- [What you need to do]: Output everything in the data exactly, leaving the pictures out.

- [Source data]:
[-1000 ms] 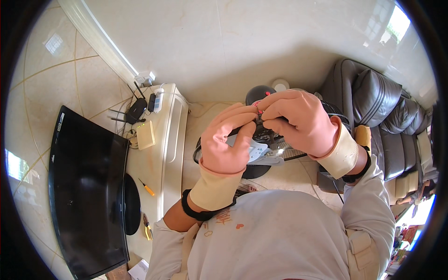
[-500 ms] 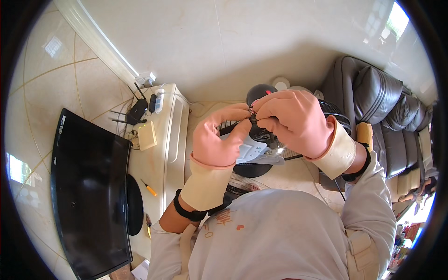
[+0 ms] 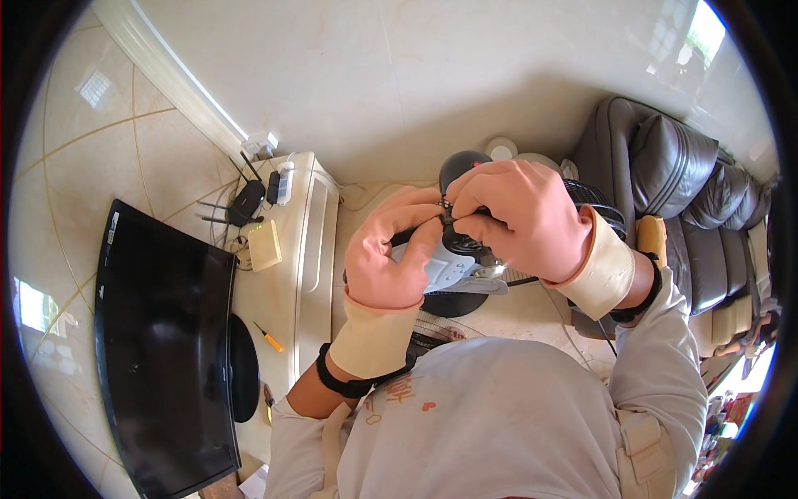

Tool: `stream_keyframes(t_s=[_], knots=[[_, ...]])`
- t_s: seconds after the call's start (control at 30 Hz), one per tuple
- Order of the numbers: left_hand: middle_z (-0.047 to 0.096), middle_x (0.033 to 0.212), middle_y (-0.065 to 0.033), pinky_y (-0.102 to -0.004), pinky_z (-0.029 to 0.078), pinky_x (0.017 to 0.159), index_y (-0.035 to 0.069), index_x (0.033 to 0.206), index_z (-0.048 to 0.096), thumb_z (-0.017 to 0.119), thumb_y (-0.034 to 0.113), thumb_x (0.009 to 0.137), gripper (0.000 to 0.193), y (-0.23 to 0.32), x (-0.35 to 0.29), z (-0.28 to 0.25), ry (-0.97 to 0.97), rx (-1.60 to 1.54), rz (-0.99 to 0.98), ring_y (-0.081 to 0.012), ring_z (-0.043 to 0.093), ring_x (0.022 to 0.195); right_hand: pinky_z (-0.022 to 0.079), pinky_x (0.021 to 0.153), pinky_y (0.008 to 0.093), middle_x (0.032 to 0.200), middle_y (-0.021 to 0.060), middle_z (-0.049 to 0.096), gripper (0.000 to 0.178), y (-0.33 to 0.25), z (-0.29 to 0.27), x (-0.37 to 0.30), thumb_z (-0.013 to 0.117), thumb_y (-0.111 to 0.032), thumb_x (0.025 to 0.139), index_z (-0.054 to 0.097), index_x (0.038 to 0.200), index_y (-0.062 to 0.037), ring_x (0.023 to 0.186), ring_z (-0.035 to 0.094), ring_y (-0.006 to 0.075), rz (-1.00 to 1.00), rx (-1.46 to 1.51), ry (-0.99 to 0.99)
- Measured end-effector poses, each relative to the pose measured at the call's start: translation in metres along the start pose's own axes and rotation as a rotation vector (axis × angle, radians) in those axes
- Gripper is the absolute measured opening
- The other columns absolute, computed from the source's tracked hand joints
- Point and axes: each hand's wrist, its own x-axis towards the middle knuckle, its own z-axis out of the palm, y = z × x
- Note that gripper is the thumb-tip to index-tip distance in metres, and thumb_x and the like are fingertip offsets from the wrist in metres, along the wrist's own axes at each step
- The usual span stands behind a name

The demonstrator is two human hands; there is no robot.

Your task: The person removes the guard rim from a fan, loosens its fastener with a screwdriver, takes off the rubber gloves, and separates the ends of the rim ring by hand.

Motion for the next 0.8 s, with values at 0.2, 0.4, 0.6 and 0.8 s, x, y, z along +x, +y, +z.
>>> stream_keyframes(t_s=[0.2,0.4,0.6,0.8], knots=[[0.073,0.102,-0.0161,-0.0351,0.052,0.085,-0.003,0.094,0.067,0.066,-0.008,0.084,0.011,-0.006,-0.003,0.006,0.051,0.168,0.168,-0.0255,0.065,0.092,0.052,0.067,0.0370,0.088,0.0092,0.071,0.014,0.006,-0.004,0.002,0.077,-0.002,0.071,0.066,0.079,-0.0039,0.076,0.065,0.0285,0.012,0.096,-0.010],[0.072,0.097,-0.0154,-0.0362,0.051,0.078,-0.003,0.091,0.065,0.065,-0.001,0.086,0.005,-0.007,0.003,0.007,0.015,0.180,0.256,-0.0261,0.061,0.081,0.051,0.067,0.0362,0.087,0.0080,0.071,0.014,0.006,-0.005,0.003,0.076,0.000,0.071,0.067,0.081,-0.0037,0.075,0.063,0.0276,0.118,0.184,-0.030],[0.072,0.100,-0.0157,-0.0359,0.050,0.081,-0.003,0.092,0.066,0.065,-0.001,0.086,0.006,-0.002,0.000,0.006,-0.008,0.157,0.201,-0.0269,0.061,0.083,0.050,0.067,0.0373,0.088,0.0091,0.072,0.013,0.014,-0.003,0.003,0.077,-0.002,0.073,0.067,0.082,-0.0022,0.074,0.063,0.0295,-0.047,0.151,-0.020],[0.073,0.106,-0.0160,-0.0356,0.050,0.090,-0.003,0.095,0.068,0.064,-0.008,0.083,0.013,0.001,-0.001,0.004,-0.008,0.164,0.166,-0.0285,0.066,0.096,0.052,0.068,0.0435,0.083,0.0108,0.068,0.014,0.012,-0.001,0.002,0.075,-0.010,0.076,0.069,0.087,-0.0063,0.081,0.064,0.0353,-0.024,0.106,-0.023]])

- [Response to the task]:
[-1000 ms] 
[-500 ms] 
[+0 ms] 

Tool: `stream_keyframes(t_s=[_], knots=[[_, ...]])`
- t_s: seconds after the call's start (control at 30 Hz), one per tuple
- Order of the numbers: left_hand: middle_z (-0.047 to 0.096), middle_x (0.033 to 0.212), middle_y (-0.065 to 0.033), pinky_y (-0.102 to -0.004), pinky_z (-0.029 to 0.078), pinky_x (0.017 to 0.159), index_y (-0.035 to 0.069), index_x (0.033 to 0.206), index_z (-0.048 to 0.096), thumb_z (-0.017 to 0.119), thumb_y (-0.034 to 0.113), thumb_x (0.009 to 0.137), gripper (0.000 to 0.193), y (-0.23 to 0.32), x (-0.35 to 0.29), z (-0.28 to 0.25), ry (-0.97 to 0.97), rx (-1.60 to 1.54), rz (-0.99 to 0.98), ring_y (-0.081 to 0.012), ring_z (-0.043 to 0.093), ring_x (0.022 to 0.195); right_hand: pinky_z (-0.022 to 0.079), pinky_x (0.021 to 0.153), pinky_y (0.008 to 0.093), middle_x (0.032 to 0.200), middle_y (-0.021 to 0.060), middle_z (-0.049 to 0.096), gripper (0.000 to 0.178), y (-0.33 to 0.25), z (-0.29 to 0.27), x (-0.37 to 0.30), thumb_z (-0.013 to 0.117), thumb_y (-0.111 to 0.032), thumb_x (0.025 to 0.139), index_z (-0.054 to 0.097), index_x (0.038 to 0.200), index_y (-0.062 to 0.037), ring_x (0.023 to 0.186), ring_z (-0.035 to 0.094), ring_y (-0.006 to 0.075), rz (-1.00 to 1.00), rx (-1.46 to 1.51), ry (-0.99 to 0.99)
- Measured end-effector poses, each relative to the pose measured at the call's start: translation in metres along the start pose's own axes and rotation as a rotation vector (axis × angle, radians) in those axes
- Gripper is the absolute measured opening
- The other columns absolute, computed from the source's tracked hand joints
- Point and axes: each hand's wrist, its own x-axis towards the middle knuckle, its own z-axis out of the palm, y = z × x
- Note that gripper is the thumb-tip to index-tip distance in metres, and thumb_x and the like are fingertip offsets from the wrist in metres, along the wrist's own axes at each step
- The usual span stands behind a name

The demonstrator is two human hands; there is no robot.

Your task: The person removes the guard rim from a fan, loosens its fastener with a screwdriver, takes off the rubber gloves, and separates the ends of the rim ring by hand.

Motion for the next 0.8 s, with values at 0.2, 0.4, 0.6 and 0.8 s, x, y, z along +x, +y, +z.
>>> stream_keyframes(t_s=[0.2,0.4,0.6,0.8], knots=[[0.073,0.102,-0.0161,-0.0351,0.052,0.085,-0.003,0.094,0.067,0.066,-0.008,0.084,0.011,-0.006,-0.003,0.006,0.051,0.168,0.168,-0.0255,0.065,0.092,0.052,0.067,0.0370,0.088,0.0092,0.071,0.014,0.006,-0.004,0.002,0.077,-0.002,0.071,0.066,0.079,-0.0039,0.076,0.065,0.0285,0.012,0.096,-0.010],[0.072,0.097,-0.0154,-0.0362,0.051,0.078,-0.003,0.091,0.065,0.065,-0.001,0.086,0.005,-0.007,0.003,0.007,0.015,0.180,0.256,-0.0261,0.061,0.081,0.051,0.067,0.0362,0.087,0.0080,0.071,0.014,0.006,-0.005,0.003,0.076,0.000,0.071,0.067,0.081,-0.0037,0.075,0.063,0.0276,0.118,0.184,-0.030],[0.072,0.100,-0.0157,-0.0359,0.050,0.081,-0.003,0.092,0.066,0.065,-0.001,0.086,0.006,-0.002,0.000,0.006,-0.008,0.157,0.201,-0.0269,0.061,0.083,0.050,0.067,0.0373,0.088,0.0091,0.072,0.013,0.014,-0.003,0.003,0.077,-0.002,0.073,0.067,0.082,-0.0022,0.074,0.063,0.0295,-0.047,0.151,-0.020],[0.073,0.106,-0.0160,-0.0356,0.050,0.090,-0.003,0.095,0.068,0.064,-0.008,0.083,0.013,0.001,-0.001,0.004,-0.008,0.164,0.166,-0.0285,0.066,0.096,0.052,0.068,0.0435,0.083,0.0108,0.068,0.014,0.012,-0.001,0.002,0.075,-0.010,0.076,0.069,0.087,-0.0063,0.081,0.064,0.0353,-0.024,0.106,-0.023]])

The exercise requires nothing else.